The global minimum tax project has reached a critical phase. Like businesses, governments should be focusing on the practical aspects of applying and administering the new rules
The G20-led project on addressing the tax challenges of the digitalisation of the economy is entering a critical phase as jurisdictions work to enact Pillar Two global minimum taxes even while technical and administrative aspects of the new system are still being hammered out in the Inclusive Framework. There is much businesses need to do to be ready to comply with widespread implementation, and much preparation ahead for tax administrations as well.

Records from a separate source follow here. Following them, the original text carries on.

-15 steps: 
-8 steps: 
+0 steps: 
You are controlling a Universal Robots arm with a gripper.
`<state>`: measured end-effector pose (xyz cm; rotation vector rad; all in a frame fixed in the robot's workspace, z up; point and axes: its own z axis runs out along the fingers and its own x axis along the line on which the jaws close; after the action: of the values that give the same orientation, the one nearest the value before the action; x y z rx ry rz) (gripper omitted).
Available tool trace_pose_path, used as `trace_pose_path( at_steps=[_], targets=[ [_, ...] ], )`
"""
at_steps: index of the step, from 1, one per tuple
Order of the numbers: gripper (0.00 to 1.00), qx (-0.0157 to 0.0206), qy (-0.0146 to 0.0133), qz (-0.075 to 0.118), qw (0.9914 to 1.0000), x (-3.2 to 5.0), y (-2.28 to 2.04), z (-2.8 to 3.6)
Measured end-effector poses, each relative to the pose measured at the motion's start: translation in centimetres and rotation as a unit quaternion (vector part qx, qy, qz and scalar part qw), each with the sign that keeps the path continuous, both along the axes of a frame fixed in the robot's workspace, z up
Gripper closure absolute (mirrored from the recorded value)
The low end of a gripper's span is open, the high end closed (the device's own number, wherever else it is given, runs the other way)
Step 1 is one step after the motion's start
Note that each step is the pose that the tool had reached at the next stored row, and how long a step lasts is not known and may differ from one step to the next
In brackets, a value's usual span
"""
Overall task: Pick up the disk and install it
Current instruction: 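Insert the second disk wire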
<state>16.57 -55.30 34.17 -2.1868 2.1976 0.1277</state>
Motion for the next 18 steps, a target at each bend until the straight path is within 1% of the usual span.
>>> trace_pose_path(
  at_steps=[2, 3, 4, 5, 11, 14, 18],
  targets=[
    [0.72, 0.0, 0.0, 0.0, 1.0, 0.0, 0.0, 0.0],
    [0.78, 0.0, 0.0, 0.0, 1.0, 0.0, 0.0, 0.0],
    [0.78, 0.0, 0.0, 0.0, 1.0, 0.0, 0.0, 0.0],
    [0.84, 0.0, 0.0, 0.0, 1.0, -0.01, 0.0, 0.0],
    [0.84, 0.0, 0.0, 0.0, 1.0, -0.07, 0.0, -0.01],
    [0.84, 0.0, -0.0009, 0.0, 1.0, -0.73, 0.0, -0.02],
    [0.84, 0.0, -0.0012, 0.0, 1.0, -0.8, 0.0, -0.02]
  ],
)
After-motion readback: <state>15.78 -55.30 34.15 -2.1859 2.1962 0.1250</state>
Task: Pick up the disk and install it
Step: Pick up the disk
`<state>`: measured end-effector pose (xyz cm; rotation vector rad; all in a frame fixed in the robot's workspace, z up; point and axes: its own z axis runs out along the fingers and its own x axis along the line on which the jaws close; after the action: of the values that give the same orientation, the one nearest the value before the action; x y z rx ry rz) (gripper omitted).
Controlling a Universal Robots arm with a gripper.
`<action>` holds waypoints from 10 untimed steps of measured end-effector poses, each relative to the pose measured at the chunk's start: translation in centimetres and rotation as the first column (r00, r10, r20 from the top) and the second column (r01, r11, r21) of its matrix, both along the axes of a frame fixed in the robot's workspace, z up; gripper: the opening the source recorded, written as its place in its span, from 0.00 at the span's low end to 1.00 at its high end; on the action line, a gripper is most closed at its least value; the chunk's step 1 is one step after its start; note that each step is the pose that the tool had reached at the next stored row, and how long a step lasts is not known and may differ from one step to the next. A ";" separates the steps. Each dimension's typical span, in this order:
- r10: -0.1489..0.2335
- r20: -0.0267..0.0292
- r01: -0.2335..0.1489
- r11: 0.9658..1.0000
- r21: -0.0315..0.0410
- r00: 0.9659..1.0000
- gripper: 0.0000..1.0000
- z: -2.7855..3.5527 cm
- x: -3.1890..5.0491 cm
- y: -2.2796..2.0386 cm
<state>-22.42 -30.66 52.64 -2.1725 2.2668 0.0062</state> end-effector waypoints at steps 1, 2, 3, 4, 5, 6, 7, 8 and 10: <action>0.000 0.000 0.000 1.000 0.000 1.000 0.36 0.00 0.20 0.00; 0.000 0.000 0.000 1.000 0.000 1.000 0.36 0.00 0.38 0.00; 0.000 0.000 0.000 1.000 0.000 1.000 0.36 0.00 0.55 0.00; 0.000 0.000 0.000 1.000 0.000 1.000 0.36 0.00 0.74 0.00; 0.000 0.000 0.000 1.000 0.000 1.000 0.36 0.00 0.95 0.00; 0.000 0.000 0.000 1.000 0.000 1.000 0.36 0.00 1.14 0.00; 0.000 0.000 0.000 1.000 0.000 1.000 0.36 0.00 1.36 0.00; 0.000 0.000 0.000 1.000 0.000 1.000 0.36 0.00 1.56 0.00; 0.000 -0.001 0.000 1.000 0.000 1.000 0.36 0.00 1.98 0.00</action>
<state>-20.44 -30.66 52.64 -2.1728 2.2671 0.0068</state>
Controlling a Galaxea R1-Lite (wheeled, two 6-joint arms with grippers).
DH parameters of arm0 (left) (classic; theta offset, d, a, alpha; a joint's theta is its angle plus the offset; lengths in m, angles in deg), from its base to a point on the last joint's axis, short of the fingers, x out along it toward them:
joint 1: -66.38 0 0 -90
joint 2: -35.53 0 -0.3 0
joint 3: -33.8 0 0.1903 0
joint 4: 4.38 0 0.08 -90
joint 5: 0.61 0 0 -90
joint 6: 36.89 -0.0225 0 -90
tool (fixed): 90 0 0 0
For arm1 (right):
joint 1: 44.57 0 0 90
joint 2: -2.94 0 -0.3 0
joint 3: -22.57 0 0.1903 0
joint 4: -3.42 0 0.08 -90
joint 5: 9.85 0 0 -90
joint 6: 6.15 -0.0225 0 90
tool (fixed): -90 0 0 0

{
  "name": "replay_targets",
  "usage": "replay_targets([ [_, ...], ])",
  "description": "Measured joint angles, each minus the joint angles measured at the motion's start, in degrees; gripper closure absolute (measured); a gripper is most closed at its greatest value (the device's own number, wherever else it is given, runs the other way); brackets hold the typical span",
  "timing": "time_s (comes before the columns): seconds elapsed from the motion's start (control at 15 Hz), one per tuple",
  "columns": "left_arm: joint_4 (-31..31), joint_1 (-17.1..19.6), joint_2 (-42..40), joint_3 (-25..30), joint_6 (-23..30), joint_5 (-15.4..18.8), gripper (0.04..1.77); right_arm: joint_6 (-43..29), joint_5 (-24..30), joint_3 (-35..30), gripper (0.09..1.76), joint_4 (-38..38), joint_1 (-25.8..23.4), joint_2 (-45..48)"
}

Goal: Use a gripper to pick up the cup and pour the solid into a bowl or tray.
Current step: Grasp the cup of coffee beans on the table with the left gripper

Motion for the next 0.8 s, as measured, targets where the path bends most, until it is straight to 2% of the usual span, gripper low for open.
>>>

Smooth implementation of Pillar Two is in the interest of both businesses and governments and is an urgent matter given that many countries are working to have global minimum tax rules in place by the end of the year. Businesses are trying to understand the new compliance obligations following the rules and working through the complex computations to determine where they may have top-up taxes due beginning in 2024. In addition, businesses are monitoring how the introduction of minimum tax rules may be accompanied by other changes in the design of corporate income taxes in the countries where they operate.
There’s a gap between businesses recognising that global minimum taxes are on the horizon and fully understanding how Pillar Two will affect their global operations. According to the 2023 EY Tax and Finance Operations survey, while 90% of businesses expect to experience at least a moderate impact from Pillar Two, just 30% have completed an impact assessment. This is concerning given the first global minimum taxes are set to take effect in less than six months.
These new tax rules are coming as many businesses and governments undertake dramatic transformations of their tax departments and tax administration functions respectively. These transformations offer opportunities for businesses and governments to embed the obligations and responsibilities associated with Pillar Two into their processes.
For businesses, complying with global minimum taxes is the latest in a plethora of factors driving them to modernise operating models that harness new technology, new data capabilities and new processes, including financial reporting controls experience. Additionally, businesses are tasked with finding (or training) the right people who have the rare combination of tax technical, financial reporting and data skills; such talent is in short supply.
For governments undertaking their own transformations, it will be critical that tax administrations evaluate the processes they need to deal with all of the new data they will soon be receiving from taxpayers as part of the global information return that shows the computation of the Pillar Two Effective Tax Rate for their operations in each country and calculates the applicable top-up tax, if any, to bring the ETR in each country up to the 15% minimum level. And it’s not just global tax reform that will supply that data – tax functions are also working overtime to help their organisations meet environmental, social and governance requirements and objectives, including the EU’s Carbon Border Adjustment Mechanism. Tax administrators will want to be ready to make effective use of all the additional data that will be available to them.
The more governments can do to provide clarity about how their own global minimum tax rules will work, the better for everyone. This includes being transparent about what form their rules will take and when they’ll be effective. It also will be important for governments to consider how Pillar Two will affect policy tools traditionally used to encourage particular corporate behaviours, including improving sustainability.
For their part, tax administrators need to be sure they’re only collecting what is properly due without causing double taxation. More than half of companies polled in the 2023 EY Tax Risk and Controversy survey say they anticipate more tax controversy in the next two years, and they identified cross-border tax reforms as the leading source of risk. Clearly, tax controversy is burdensome for all involved – businesses and tax administrators – and should be avoided. Having clear and coordinated rules is essential to reducing the risk of controversy and double taxation. And having resources and mechanisms in place to efficiently and effectively resolve controversies that do arise is equally important.
The global minimum tax project is now more than four years in the making. The collective action by governments on this issue has been unprecedented and has ushered in a new era for the global tax system. It will take businesses time and resources to operate effectively within the new parameters. Tax administrations will need new capabilities to handle the data they will receive. And governments must do whatever they can to smooth the transition as businesses prepare to comply with the new rules and tax agencies prepare to administer them quickly, consistently and efficiently.
The views reflected in this article are the views of the author and do not necessarily reflect the views of the global EY organisation or its member firms.